Overview
The Data Extraction API allows you to extract structured information from your documents using standard JSON Schema and natural language instructions. The extraction uses the active parsing version of the specified document.
Endpoint
POST https://sources.graphorlm.com/run-extraction
Authentication
Include your API token in the Authorization header:
Authorization: Bearer YOUR_API_TOKEN
Request
| Header | Value | Required |
|---|
Authorization | Bearer YOUR_API_TOKEN | Yes |
Content-Type | application/json | Yes |
Body Parameters
| Parameter | Type | Required | Description |
|---|
file_ids | string[] | No* | List of file IDs to extract from (preferred) |
file_names | string[] | No* | List of file names to extract from (deprecated, use file_ids) |
user_instruction | string | Yes | Natural language instructions to guide the extraction |
output_schema | object | Yes | JSON Schema defining the structure of the extracted data |
thinking_level | string | No | Controls model and thinking configuration.

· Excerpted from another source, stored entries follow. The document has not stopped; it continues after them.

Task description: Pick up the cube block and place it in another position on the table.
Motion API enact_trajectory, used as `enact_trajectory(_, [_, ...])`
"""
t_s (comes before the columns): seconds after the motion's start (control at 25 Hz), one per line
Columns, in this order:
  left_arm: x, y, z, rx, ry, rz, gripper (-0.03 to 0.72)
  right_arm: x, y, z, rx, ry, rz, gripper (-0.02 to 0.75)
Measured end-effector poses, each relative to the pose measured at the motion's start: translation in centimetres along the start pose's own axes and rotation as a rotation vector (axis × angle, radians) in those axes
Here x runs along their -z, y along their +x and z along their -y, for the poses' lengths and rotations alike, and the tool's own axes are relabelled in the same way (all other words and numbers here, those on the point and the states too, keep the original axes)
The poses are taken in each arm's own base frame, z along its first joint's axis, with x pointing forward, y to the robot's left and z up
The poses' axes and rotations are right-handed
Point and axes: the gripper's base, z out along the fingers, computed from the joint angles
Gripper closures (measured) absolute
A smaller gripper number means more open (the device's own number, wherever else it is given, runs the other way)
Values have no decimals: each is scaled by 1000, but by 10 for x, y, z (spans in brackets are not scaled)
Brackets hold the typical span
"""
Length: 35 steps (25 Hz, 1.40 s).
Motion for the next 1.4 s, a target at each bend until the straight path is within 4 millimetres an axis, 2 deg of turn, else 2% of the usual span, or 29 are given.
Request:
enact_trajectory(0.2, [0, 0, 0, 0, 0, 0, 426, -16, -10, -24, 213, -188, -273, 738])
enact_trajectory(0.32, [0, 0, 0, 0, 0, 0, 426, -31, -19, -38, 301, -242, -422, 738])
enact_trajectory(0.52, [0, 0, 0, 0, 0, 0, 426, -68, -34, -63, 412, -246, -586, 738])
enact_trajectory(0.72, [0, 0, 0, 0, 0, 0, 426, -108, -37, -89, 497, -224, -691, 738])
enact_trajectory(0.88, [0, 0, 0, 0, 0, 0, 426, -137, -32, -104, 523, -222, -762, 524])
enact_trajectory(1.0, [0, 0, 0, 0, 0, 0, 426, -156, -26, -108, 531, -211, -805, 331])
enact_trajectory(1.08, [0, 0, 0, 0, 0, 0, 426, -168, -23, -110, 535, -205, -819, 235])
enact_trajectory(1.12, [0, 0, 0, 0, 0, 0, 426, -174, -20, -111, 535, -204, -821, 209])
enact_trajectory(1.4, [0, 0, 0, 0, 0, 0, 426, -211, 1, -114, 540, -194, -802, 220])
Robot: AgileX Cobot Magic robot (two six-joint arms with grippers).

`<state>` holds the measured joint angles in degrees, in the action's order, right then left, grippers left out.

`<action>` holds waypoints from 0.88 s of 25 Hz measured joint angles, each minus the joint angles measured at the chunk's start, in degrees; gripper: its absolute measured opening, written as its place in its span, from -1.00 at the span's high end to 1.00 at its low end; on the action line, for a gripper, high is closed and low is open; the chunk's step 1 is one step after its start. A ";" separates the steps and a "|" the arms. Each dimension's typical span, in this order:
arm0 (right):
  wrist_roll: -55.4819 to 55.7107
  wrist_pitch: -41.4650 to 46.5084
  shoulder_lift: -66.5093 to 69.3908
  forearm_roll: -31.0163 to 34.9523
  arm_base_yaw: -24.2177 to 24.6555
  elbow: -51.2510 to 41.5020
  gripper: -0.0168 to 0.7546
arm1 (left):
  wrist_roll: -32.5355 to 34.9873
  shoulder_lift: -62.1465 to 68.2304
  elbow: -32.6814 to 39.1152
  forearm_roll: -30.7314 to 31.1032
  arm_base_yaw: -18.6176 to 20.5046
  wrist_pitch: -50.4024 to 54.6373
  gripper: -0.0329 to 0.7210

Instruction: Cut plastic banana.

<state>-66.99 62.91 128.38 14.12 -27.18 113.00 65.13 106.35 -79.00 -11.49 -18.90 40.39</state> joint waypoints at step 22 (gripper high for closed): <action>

Values: "fast", "balanced", "accurate" (default). See Thinking Level for details. |
*At least one of file_ids or file_names must be provided. file_ids is preferred.
Output Schema
The output_schema parameter accepts a standard JSON Schema object. This is the same format used by the Chat API for structured outputs.
Thinking Level
The thinking_level parameter controls the model and thinking configuration used for extraction:
| Value | Description |
|---|
"fast" | Uses a faster model without extended thinking. Best for simple extractions where speed is prioritized. |
"balanced" | Uses a more capable model with low thinking. Good balance between quality and speed. |
"accurate" | Default. Uses a more capable model with high thinking. Best for complex extractions requiring deep reasoning. |
Example Request (using file_ids)
curl -X POST "https://sources.graphorlm.com/run-extraction" \
-H "Authorization: Bearer YOUR_API_TOKEN" \
-H "Content-Type: application/json" \
-d '{
"file_ids": ["file_abc123"],
"user_instruction": "Extract all invoice information. Use YYYY-MM-DD format for dates.",
"output_schema": {
"type": "object",
"properties": {
"invoice_number": {
"type": "string",
"description": "The unique invoice identifier"
},
"invoice_date": {
"type": "string",
"description": "Invoice date in YYYY-MM-DD format"
},
"total_amount": {
"type": "number",
"description": "Total amount due"
},
"vendor_name": {
"type": "string",
"description": "Name of the company issuing the invoice"
}
},
"required": ["invoice_number", "total_amount"]
}
}'
Example Request (using file_names - deprecated)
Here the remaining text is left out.